» Brief
The answer is to be an exact copy of the lines below running from the line with "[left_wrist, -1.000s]" down to the line with "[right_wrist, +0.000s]", both ends included, and nothing more.

» Input data
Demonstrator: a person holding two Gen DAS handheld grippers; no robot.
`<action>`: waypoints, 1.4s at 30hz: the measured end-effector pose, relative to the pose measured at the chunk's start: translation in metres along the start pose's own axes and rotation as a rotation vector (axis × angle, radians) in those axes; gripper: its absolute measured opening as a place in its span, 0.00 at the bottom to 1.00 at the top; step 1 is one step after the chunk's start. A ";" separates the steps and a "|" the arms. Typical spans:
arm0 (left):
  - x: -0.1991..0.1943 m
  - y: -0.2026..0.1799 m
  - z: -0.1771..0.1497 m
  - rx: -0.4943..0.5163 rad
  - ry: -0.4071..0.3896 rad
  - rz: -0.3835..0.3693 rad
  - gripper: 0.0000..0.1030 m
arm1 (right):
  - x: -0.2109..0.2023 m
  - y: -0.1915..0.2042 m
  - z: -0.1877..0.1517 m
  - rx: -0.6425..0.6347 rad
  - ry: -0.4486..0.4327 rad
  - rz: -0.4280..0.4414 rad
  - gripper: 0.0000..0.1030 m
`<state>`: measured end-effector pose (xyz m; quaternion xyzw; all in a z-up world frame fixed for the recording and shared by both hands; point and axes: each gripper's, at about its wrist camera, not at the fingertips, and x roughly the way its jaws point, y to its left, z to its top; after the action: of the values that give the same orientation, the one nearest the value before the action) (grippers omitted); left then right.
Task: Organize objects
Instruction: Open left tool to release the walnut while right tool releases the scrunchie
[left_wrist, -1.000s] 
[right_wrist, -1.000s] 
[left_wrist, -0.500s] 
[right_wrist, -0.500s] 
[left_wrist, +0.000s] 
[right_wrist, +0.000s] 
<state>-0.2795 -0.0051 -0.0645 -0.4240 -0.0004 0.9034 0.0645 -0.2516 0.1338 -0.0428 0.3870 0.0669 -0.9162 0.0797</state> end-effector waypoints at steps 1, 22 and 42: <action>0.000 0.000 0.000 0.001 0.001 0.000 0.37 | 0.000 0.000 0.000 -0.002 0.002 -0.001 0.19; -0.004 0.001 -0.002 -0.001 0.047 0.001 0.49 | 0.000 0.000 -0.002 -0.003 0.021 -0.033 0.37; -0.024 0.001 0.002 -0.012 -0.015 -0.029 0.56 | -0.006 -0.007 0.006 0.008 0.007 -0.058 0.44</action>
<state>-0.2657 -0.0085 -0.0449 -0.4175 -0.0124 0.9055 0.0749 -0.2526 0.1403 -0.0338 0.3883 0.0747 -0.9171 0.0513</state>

» Answer to this problem
[left_wrist, -1.000s] 
[right_wrist, -1.000s] 
[left_wrist, -0.500s] 
[right_wrist, -0.500s] 
[left_wrist, +0.000s] 
[right_wrist, +0.000s] 

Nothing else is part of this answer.